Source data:
*****
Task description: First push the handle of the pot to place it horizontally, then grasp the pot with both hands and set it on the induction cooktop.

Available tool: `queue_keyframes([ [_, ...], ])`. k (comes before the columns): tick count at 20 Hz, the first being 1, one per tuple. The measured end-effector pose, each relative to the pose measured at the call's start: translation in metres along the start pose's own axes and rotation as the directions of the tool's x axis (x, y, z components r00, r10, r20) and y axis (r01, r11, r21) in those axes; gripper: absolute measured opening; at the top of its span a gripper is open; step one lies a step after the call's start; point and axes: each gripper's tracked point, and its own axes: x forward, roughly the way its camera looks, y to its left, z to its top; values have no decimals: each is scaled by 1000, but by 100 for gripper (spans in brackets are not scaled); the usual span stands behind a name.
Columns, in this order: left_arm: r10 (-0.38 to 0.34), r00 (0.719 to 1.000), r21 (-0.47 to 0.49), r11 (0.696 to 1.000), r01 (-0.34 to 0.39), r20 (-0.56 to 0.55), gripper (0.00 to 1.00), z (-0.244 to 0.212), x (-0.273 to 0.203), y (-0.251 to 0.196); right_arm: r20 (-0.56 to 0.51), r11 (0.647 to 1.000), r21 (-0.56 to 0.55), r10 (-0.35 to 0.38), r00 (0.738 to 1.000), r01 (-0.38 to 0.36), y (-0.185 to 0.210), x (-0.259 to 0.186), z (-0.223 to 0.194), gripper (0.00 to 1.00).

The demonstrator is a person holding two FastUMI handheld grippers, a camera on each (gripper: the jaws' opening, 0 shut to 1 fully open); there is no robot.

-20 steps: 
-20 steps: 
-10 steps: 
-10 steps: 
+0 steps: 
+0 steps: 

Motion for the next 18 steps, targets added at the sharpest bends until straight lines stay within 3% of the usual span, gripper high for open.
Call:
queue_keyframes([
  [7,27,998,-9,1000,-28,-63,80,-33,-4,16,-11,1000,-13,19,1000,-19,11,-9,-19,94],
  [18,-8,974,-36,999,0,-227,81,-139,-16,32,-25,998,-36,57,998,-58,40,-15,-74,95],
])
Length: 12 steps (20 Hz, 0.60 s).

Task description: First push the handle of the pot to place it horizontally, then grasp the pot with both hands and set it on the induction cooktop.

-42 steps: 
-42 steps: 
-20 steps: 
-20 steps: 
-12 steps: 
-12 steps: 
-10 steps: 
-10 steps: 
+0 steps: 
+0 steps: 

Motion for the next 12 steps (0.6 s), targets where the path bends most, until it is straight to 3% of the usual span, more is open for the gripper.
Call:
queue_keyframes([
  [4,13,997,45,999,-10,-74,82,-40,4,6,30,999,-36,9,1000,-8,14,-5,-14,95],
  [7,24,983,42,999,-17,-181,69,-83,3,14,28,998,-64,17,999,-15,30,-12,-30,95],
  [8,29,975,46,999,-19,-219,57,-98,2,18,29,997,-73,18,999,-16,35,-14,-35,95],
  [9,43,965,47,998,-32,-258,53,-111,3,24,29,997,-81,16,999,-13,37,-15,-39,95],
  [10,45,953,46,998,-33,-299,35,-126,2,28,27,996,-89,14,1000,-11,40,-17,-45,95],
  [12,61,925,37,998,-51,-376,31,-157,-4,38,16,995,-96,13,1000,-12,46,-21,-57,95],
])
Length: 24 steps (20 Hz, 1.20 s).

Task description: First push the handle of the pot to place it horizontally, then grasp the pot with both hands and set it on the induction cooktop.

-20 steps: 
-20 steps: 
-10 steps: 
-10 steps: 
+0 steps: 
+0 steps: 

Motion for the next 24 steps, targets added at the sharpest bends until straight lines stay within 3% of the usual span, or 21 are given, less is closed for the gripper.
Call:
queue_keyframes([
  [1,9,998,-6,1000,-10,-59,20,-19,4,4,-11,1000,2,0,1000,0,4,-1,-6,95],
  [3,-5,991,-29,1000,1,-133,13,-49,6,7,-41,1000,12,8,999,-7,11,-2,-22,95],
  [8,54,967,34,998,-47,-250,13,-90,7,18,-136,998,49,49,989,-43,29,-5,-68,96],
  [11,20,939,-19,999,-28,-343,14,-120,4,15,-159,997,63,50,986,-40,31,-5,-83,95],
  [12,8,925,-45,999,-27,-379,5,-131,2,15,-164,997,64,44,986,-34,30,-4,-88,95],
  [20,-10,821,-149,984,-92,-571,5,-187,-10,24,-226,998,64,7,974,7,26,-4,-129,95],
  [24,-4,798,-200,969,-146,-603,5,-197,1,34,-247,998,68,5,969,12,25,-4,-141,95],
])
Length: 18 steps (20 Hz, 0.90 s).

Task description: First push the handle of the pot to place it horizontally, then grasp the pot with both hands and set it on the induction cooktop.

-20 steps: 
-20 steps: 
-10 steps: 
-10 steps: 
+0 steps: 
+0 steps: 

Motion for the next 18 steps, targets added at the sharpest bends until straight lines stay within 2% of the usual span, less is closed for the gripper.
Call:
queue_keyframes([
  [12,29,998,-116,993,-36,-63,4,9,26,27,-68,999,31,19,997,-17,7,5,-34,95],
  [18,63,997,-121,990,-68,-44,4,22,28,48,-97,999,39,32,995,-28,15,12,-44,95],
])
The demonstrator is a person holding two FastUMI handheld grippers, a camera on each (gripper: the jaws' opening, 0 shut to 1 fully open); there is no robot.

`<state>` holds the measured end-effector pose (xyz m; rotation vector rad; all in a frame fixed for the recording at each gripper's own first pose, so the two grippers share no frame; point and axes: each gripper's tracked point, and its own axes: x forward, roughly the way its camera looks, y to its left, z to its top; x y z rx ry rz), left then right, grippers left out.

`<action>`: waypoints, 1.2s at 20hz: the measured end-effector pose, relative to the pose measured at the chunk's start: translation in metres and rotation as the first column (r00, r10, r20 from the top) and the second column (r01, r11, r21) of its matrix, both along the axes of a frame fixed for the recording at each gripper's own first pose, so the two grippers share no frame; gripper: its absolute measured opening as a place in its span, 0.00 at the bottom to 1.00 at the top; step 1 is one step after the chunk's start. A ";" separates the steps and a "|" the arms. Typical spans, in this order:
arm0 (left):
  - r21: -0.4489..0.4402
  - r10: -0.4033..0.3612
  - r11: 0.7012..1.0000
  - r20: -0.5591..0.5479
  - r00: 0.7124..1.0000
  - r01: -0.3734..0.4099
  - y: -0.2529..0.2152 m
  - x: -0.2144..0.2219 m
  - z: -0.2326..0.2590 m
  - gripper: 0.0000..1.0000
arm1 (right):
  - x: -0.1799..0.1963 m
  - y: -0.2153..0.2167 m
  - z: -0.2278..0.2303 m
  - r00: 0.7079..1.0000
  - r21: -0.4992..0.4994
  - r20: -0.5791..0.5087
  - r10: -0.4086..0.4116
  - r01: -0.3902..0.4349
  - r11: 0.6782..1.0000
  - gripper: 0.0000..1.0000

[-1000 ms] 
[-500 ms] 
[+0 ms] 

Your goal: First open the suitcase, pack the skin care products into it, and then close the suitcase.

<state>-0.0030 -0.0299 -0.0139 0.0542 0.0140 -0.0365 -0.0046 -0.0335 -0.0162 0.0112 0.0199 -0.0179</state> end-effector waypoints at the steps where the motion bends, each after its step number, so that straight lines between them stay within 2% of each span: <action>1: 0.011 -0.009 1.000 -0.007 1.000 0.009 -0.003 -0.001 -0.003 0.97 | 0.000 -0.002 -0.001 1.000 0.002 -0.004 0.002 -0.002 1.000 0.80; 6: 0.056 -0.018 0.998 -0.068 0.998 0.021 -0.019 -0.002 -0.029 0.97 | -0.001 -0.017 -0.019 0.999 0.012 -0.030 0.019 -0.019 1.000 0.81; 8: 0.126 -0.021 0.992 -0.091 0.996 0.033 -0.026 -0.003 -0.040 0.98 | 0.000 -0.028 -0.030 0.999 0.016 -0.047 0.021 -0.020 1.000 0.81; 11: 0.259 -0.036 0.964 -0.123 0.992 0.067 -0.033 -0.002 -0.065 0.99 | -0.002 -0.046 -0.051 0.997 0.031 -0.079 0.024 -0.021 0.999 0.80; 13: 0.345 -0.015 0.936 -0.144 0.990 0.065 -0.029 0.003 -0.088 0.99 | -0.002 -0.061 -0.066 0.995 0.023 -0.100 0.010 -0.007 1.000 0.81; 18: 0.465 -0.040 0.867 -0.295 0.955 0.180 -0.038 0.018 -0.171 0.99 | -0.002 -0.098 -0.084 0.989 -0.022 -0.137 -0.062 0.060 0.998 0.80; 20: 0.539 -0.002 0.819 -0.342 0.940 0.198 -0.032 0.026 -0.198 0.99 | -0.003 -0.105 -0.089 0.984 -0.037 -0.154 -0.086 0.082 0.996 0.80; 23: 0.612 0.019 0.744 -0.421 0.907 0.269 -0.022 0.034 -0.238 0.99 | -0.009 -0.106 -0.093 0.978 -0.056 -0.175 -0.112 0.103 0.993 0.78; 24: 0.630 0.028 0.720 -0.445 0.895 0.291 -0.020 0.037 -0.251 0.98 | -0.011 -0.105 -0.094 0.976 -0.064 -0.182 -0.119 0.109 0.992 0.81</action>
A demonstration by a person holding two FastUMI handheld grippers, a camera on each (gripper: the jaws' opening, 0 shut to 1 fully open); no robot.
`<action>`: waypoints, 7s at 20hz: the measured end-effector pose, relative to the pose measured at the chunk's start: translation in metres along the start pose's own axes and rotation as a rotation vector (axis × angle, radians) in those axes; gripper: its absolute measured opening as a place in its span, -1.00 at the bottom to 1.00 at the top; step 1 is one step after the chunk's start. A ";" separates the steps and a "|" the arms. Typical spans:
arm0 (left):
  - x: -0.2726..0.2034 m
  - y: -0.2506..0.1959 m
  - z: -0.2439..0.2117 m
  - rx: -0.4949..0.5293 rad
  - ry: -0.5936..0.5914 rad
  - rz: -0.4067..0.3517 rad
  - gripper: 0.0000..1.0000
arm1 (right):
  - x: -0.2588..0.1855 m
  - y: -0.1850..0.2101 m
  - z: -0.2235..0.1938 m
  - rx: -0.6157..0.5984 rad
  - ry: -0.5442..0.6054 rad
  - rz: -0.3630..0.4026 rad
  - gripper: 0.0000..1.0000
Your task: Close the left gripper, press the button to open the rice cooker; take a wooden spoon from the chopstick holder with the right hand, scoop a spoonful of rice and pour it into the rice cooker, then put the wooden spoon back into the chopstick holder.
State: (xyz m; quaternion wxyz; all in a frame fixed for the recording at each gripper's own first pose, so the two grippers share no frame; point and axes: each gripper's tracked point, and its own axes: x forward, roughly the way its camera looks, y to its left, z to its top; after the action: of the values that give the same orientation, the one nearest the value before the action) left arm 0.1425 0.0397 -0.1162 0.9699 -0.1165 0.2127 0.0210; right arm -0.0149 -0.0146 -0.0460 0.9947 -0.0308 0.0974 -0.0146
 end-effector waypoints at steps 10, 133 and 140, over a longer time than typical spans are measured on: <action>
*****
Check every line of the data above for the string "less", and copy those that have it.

__Answer to the exercise__.
Motion for the next 24 steps, targets added at the sharpest bends until straight lines stay within 3% of the usual span, or 21 are given, less is closed for the gripper.
Motion for the next 18 steps, targets added at the sharpest bends until straight lines stay within 2% of the usual span, less is closed for the gripper.

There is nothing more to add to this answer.